In my low cost of living region you’d be hard-pressed to find any entry level positions (fast food, retail) below $15/hour. Panera (which needs staff at 4 or 5 AM to prep food for the day) are starting at $20/hour. Local restaurants and grocery stores can and do lose employees when a corporate chain raises their rates, so they have to keep up.
We could eliminate the federal minimum wage and very little would change.
And only idiots think that removing the minimum wage will make things better, but they are idiots, so there's no helping them.
If you eliminated the federal minimum wage then many states would immediately remove it without a replacement and let their people starve to death in the gutters fighting with each other to get any income so that they didn't starve to death in the gutters while raking in the votes from the middle class business owners who are raking in the dough because they don't have to pay their employees any more.
If anything, we need to make the federal minimum wage not be a set minimum but instead it should change and vary based on the economic health of the city, state, and county that the worker works in, and it should be enough that any person who works a full time job earns enough money to afford 1/2 of a 2 bedroom apartment's average rent + food, insurance, car, gas, and fun.
That would give incentive to local businesses to keep their prices affordable because lower prices would mean lower wage costs and therefore more potential profit.
You're right here -- we need a complex, multivariate analysis to determine fair wages across regions that accounts for average and personal economic health, transportation costs, food costs, housing costs, difficulty of the work, and even the prestige of the job and the mood of the worker.
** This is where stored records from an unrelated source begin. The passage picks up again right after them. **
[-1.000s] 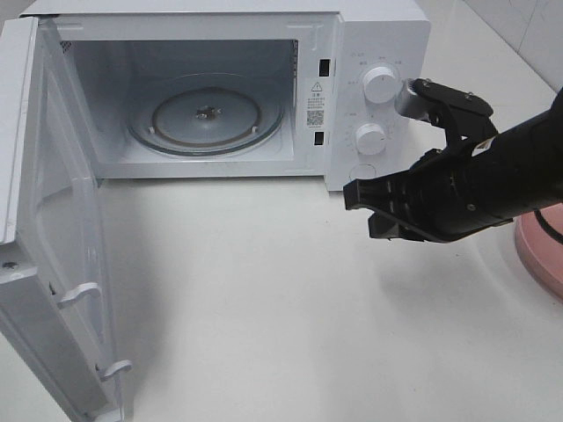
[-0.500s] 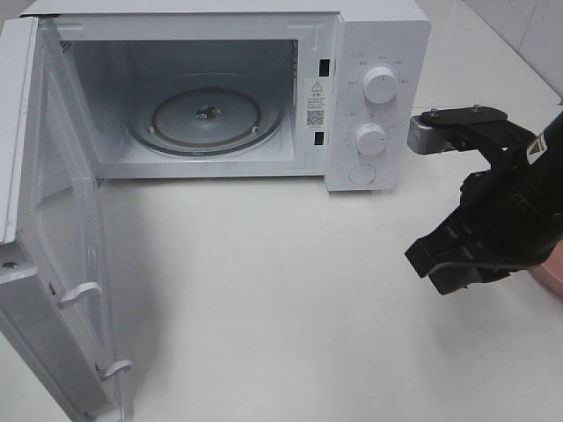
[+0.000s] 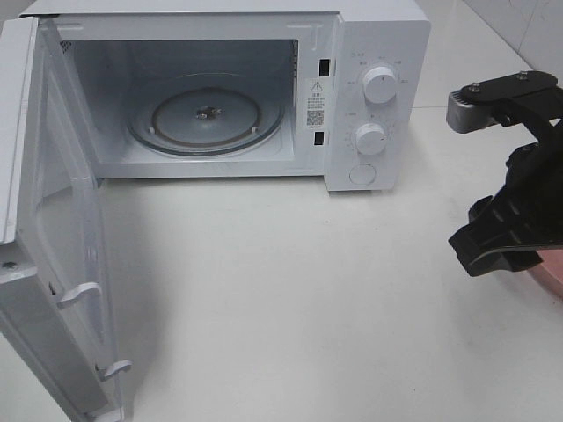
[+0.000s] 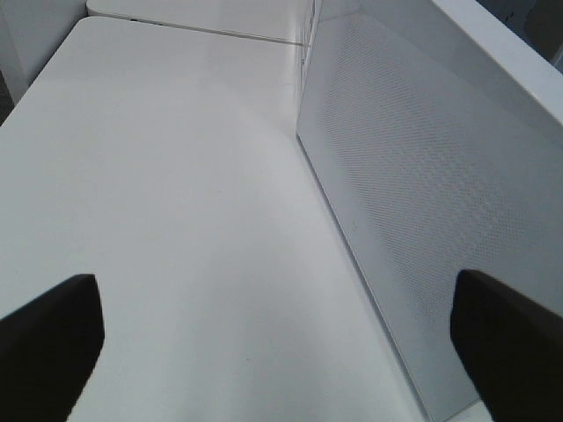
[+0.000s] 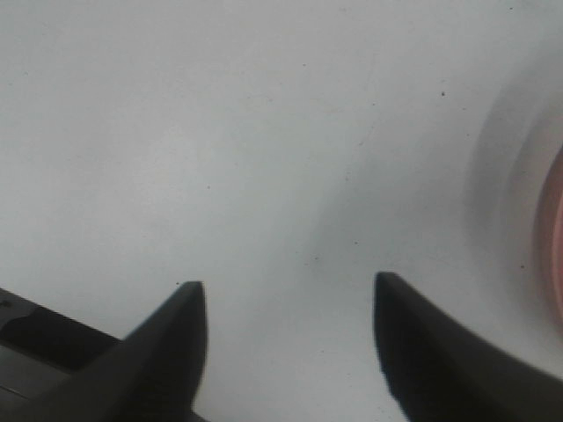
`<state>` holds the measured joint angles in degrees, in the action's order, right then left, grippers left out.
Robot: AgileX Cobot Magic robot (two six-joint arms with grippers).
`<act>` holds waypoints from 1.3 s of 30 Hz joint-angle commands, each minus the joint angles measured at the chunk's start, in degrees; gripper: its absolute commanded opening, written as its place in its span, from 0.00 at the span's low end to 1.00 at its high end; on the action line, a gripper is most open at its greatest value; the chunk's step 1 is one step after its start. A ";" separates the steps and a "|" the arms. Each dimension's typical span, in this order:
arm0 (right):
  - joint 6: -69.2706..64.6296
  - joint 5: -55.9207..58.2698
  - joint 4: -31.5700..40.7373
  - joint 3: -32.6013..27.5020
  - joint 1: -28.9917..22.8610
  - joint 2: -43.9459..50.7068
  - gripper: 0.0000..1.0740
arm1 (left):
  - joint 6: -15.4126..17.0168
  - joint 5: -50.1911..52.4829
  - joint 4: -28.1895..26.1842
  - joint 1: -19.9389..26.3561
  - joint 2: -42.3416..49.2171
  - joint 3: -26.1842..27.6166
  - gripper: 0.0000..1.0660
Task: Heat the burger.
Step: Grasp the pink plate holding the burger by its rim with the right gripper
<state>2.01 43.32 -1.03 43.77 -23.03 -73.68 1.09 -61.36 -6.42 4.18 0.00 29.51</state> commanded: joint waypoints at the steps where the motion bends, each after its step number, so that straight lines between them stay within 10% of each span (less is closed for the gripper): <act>1: -0.69 0.57 -2.23 0.29 0.34 0.40 0.84 | -0.11 0.23 -0.11 -0.29 0.00 0.00 0.96; 39: -6.25 -9.68 -10.71 0.29 19.25 -10.77 0.84 | -0.11 0.23 -0.11 -0.29 0.00 0.00 0.96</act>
<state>-4.87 35.87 -11.34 43.83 -4.81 -82.74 1.09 -61.36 -6.42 4.18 0.00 29.51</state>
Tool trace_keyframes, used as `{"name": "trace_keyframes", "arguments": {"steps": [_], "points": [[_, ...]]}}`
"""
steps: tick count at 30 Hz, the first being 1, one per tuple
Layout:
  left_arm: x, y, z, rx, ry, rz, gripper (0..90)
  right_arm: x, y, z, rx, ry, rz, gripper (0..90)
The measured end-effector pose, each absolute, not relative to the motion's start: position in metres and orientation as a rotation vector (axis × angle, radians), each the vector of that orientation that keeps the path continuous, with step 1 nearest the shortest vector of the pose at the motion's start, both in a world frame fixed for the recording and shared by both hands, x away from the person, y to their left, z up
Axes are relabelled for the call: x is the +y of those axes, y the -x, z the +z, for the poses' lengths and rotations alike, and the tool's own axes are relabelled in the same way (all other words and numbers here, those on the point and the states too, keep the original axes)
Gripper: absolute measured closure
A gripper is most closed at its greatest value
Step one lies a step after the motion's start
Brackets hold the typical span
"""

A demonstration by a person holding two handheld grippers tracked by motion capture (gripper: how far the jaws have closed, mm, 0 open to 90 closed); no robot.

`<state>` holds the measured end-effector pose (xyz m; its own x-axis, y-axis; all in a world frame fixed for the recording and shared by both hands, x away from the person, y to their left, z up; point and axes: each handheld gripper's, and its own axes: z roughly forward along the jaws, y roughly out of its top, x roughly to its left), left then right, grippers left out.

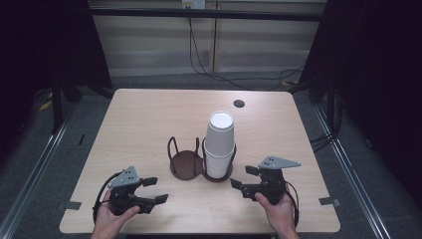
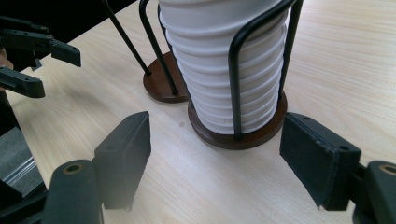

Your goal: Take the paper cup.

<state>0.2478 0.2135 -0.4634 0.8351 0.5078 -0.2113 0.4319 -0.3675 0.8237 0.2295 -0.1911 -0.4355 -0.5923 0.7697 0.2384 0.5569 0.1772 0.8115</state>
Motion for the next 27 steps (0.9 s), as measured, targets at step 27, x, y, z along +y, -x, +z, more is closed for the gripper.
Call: {"name": "trace_keyframes", "arguments": {"steps": [27], "points": [[0.213,-0.246,-0.466,0.693,-2.049,0.035,17.9,-0.185,-0.255,-0.384,2.366,-1.116,1.467,17.0]]}}
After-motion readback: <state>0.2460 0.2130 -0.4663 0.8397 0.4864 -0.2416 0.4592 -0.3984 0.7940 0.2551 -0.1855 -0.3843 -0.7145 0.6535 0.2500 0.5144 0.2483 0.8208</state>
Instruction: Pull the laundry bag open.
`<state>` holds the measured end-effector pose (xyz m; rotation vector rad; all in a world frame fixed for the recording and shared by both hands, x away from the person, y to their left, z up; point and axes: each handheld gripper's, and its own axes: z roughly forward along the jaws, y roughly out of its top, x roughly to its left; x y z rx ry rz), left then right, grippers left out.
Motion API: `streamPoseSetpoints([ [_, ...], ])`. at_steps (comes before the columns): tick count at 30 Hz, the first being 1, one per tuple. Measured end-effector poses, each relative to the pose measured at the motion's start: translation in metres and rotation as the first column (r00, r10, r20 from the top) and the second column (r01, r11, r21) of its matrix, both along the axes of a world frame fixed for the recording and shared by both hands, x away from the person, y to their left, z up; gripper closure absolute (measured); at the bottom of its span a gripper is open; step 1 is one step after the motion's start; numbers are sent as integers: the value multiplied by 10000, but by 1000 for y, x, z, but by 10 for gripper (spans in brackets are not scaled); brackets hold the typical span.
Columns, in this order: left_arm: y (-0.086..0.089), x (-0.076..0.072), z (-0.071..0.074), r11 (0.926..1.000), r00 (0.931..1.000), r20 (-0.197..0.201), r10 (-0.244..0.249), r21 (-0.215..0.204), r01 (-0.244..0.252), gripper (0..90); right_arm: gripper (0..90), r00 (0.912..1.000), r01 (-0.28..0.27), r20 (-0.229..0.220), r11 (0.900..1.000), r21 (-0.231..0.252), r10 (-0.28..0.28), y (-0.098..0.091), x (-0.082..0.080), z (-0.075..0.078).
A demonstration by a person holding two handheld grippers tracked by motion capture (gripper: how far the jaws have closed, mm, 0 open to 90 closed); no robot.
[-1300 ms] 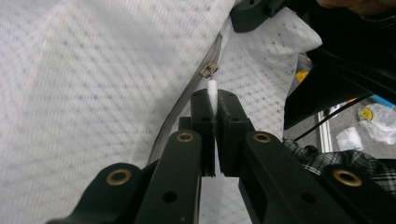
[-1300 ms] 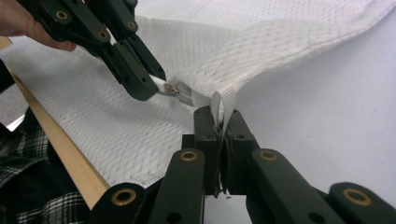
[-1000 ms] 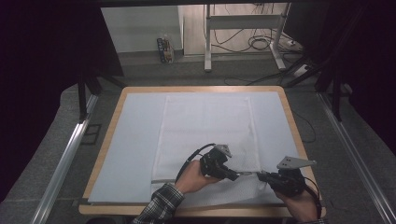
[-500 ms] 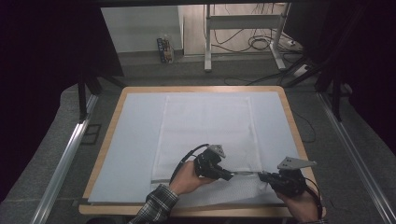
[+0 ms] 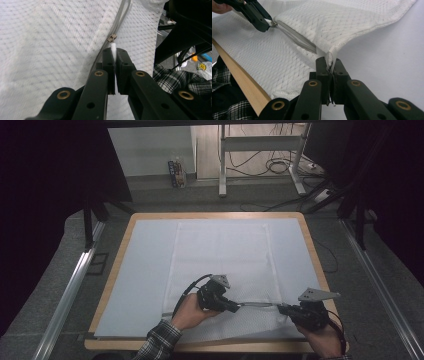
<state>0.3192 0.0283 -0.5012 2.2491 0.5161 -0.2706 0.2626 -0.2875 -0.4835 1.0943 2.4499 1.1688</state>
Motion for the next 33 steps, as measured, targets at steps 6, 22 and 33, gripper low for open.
streamPoseSetpoints([
  [6,7,-2,-1,9999,9999,-44,115,24,-115,877,854,10000,-26,-14,10000,-42,26,1,0,-1],
  [22,24,-14,2,9994,9992,258,318,143,-322,877,854,9999,-170,8,9998,-45,170,0,1,-2],
  [33,42,-17,-4,9982,9981,172,598,43,-599,877,854,9996,-267,85,9996,-110,268,3,0,-2],
])
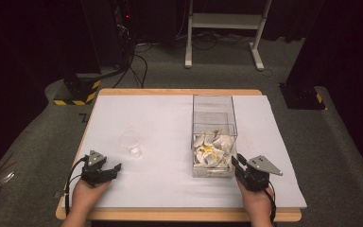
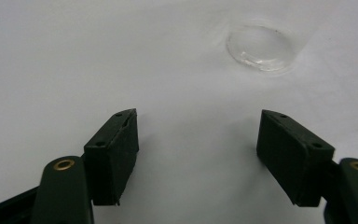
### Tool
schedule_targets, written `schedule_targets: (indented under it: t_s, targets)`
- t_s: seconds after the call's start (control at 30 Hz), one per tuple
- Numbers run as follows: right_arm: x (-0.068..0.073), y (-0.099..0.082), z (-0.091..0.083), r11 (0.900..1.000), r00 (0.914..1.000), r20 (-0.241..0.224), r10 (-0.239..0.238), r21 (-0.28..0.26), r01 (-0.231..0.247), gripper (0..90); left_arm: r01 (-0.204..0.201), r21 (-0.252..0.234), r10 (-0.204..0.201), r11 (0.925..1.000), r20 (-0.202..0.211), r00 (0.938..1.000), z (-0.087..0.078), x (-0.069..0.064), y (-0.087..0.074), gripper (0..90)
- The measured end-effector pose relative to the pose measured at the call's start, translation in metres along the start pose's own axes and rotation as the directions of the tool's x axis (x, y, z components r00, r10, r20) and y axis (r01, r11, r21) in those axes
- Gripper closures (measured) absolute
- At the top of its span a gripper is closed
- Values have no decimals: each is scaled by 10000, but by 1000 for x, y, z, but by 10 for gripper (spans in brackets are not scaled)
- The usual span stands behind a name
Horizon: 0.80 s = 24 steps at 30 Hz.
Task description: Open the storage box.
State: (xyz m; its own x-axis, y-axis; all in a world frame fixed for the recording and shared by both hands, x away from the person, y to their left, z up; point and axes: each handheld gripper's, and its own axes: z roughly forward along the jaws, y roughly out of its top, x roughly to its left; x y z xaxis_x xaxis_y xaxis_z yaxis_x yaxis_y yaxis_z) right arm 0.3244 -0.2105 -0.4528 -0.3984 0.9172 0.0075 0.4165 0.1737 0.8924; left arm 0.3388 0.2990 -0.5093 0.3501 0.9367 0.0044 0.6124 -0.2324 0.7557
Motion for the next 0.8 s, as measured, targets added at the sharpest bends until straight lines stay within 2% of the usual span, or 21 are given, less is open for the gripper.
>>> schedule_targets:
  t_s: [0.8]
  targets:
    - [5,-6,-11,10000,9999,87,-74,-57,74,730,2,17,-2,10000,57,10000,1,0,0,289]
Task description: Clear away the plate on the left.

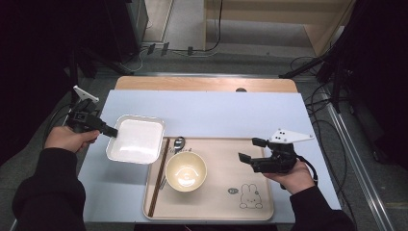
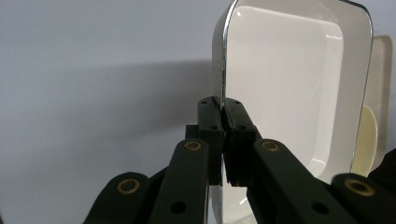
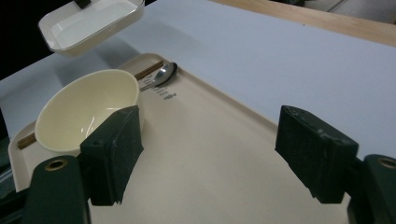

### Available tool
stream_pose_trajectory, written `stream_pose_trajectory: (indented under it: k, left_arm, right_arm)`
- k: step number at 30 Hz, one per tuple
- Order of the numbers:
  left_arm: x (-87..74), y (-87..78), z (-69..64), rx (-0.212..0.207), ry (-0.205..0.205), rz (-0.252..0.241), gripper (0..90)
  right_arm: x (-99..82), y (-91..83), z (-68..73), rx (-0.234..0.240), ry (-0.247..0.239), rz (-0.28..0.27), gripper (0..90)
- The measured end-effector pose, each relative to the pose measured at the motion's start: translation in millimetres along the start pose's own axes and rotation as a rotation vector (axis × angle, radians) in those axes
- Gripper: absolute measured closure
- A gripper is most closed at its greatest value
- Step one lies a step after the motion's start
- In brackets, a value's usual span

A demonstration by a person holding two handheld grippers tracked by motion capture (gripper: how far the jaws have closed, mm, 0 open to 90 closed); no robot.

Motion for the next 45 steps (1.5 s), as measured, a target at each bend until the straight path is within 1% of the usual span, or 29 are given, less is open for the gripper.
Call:
stream_pose_trajectory:
  k: [1, 3, 5, 6, 7, 9, 10, 11, 12, 16, 17, 23, 24, 25, 28, 30, 32, 34, 36, 39, 41, 43, 44, 45]
  left_arm:
    - [1.8, 1.0, -2.2, -0.009, 0.003, 0.009, 88.6]
    - [4.9, 2.0, -5.0, -0.008, 0.007, 0.013, 88.6]
    - [9.1, 2.6, -8.8, -0.015, 0.009, 0.013, 88.5]
    - [11.2, 3.1, -11.0, -0.018, 0.007, 0.015, 88.6]
    - [13.5, 3.4, -13.2, -0.021, 0.013, 0.017, 88.6]
    - [18.3, 4.8, -18.1, -0.021, 0.015, 0.016, 88.6]
    - [20.4, 5.1, -20.4, -0.022, 0.022, 0.018, 88.5]
    - [22.7, 6.9, -23.1, -0.015, 0.016, 0.013, 88.6]
    - [25.0, 8.4, -25.4, -0.010, 0.022, 0.012, 88.6]
    - [31.1, 17.0, -32.1, -0.009, 0.021, 0.023, 88.7]
    - [32.8, 18.9, -33.9, -0.008, 0.021, 0.023, 88.7]
    - [41.5, 27.8, -42.6, -0.012, 0.025, 0.032, 88.7]
    - [43.0, 28.2, -43.3, -0.008, 0.027, 0.032, 88.6]
    - [45.2, 29.6, -44.7, -0.012, 0.021, 0.030, 88.6]
    - [49.7, 31.5, -48.3, -0.022, 0.025, 0.025, 88.6]
    - [52.5, 32.6, -50.6, -0.017, 0.025, 0.022, 88.7]
    - [55.5, 34.0, -54.4, -0.022, 0.026, 0.022, 88.5]
    - [57.9, 35.2, -57.9, -0.021, 0.034, 0.015, 88.3]
    - [59.7, 36.3, -60.8, -0.008, 0.047, 0.011, 88.5]
    - [62.3, 39.6, -64.2, -0.016, 0.044, 0.015, 88.5]
    - [64.6, 41.7, -66.9, -0.018, 0.047, 0.013, 88.5]
    - [67.1, 43.2, -69.6, -0.018, 0.052, 0.006, 88.6]
    - [68.5, 44.2, -71.4, -0.025, 0.048, -0.001, 88.6]
    - [69.9, 44.1, -72.9, -0.026, 0.053, -0.004, 88.6]
  right_arm:
    - [2.1, 0.3, 0.3, -0.004, 0.002, 0.001, 24.4]
    - [7.2, 2.0, 1.7, 0.000, 0.003, -0.005, 26.1]
    - [10.3, 4.4, 4.2, 0.001, -0.012, 0.007, 27.9]
    - [11.3, 6.0, 5.8, 0.005, -0.014, 0.011, 29.4]
    - [12.4, 8.0, 7.0, 0.011, -0.014, 0.013, 30.0]
    - [14.1, 12.2, 9.3, 0.011, -0.012, 0.023, 31.3]
    - [15.0, 14.7, 10.3, 0.018, -0.017, 0.026, 32.1]
    - [16.0, 17.2, 11.7, 0.020, -0.019, 0.030, 32.7]
    - [17.1, 19.5, 12.9, 0.017, -0.021, 0.036, 33.0]
    - [23.0, 26.7, 18.4, 0.008, -0.015, 0.043, 34.8]
    - [24.6, 28.2, 19.5, 0.002, -0.021, 0.046, 35.5]
    - [36.6, 40.0, 25.4, -0.011, 0.014, 0.065, 39.9]
    - [38.0, 41.8, 26.1, -0.012, 0.014, 0.066, 40.0]
    - [40.0, 44.5, 27.1, -0.013, 0.015, 0.068, 40.5]
    - [45.8, 54.1, 29.6, -0.014, 0.021, 0.074, 41.2]
    - [49.2, 60.2, 31.9, -0.013, 0.029, 0.082, 41.3]
    - [52.0, 66.0, 34.5, -0.012, 0.025, 0.085, 41.4]
    - [54.2, 71.4, 36.9, -0.011, 0.034, 0.090, 41.7]
    - [55.9, 76.5, 39.2, -0.016, 0.034, 0.092, 42.4]
    - [57.3, 85.8, 42.0, -0.024, 0.030, 0.095, 42.7]
    - [57.8, 91.0, 43.6, -0.026, 0.039, 0.100, 43.4]
    - [58.6, 97.4, 45.4, -0.027, 0.042, 0.108, 43.9]
    - [58.7, 99.3, 46.0, -0.028, 0.047, 0.111, 43.9]
    - [59.3, 102.3, 46.6, -0.027, 0.046, 0.107, 43.8]
Point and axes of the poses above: each handheld gripper's, and its own axes: y roughly forward along the jaws, x roughly out of its top, z roughly to its left, the point moved 5 cm from there along y, roughly forward along the jaws, and after that the axes turned 13 degrees about y, right-handed, at the moved point
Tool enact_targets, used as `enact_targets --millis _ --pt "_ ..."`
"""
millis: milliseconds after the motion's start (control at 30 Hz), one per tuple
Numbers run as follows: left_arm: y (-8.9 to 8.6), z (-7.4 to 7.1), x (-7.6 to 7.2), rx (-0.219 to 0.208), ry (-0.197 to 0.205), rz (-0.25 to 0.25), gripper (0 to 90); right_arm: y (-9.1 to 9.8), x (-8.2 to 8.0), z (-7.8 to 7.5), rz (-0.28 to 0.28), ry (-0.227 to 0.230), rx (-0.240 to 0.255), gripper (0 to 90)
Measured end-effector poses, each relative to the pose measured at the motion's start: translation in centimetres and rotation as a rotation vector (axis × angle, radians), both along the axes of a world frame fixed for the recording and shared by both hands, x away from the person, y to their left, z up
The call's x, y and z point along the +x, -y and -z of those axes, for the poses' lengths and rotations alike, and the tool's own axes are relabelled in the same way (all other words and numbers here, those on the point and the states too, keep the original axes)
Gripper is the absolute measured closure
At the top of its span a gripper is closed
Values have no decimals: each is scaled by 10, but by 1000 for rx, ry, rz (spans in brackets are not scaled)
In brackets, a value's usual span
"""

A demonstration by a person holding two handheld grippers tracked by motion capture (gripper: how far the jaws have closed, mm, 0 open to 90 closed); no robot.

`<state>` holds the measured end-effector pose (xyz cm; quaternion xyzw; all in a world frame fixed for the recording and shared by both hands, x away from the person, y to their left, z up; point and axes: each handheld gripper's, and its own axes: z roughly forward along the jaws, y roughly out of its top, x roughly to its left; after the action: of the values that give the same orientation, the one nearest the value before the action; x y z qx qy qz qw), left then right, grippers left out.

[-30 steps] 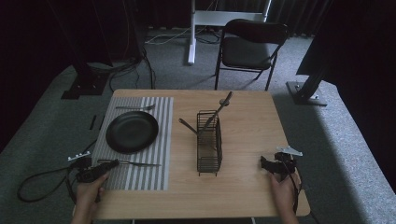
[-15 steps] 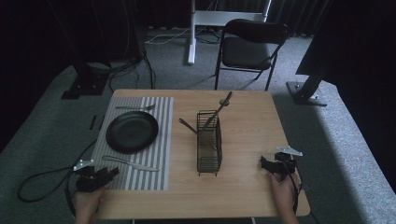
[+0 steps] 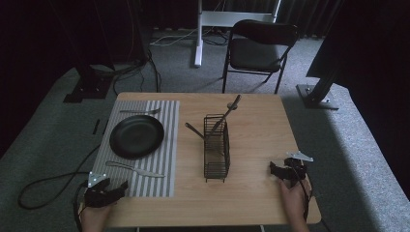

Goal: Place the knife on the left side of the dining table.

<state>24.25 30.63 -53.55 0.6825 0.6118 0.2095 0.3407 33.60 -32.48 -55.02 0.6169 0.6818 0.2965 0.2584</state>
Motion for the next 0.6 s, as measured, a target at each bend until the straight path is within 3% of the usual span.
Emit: enact_targets --millis 167,200,600 --pt "0 2 0 24 -18 -26 64 0 0 0 0 0 0 119" --pt "-1 3 0 18 -16 -26 0 0 0 0 0 0 0 119" --pt "-1 6 1 40 -20 -13 0 0 0 0 0 0 0 119"
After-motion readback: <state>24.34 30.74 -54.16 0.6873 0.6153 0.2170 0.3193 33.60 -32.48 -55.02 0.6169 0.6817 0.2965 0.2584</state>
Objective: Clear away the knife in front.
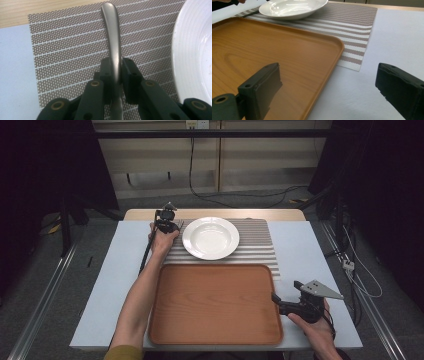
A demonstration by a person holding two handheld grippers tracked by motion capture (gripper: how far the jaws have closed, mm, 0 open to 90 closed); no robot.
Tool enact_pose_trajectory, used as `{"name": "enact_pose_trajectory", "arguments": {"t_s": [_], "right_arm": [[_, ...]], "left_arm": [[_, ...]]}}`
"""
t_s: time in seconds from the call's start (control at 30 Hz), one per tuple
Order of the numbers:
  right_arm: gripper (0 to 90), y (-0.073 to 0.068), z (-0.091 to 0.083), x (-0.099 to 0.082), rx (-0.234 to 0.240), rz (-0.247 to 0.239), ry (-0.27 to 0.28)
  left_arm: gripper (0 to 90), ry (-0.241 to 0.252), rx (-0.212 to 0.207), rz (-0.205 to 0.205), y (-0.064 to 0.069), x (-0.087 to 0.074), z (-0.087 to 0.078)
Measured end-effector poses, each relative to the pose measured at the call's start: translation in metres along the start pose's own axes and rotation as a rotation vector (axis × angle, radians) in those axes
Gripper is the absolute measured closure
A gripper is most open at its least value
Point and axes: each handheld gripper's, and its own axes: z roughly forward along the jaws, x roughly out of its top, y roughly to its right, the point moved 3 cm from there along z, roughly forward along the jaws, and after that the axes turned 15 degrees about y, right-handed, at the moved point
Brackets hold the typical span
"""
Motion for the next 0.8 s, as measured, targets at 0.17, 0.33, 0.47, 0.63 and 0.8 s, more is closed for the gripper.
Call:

This determination should be updated frequently, ideally in real time, so that the prevailing wages don't fall behind reality.
Even if this determination is governing the wages around you, you should always be allowed to negotiate something better for yourself.
When wages are finally determined correctly, then every worker should be able to say "this job benefits me more than any other opportunity available".
The US distributes plenty of food to poor people. My neighbors on SNAP get significantly more fresh food than they can eat each week -- they just throw out about half of it. In the presence of social programs, changing the minimum wage will neither cause nor prevent starvation.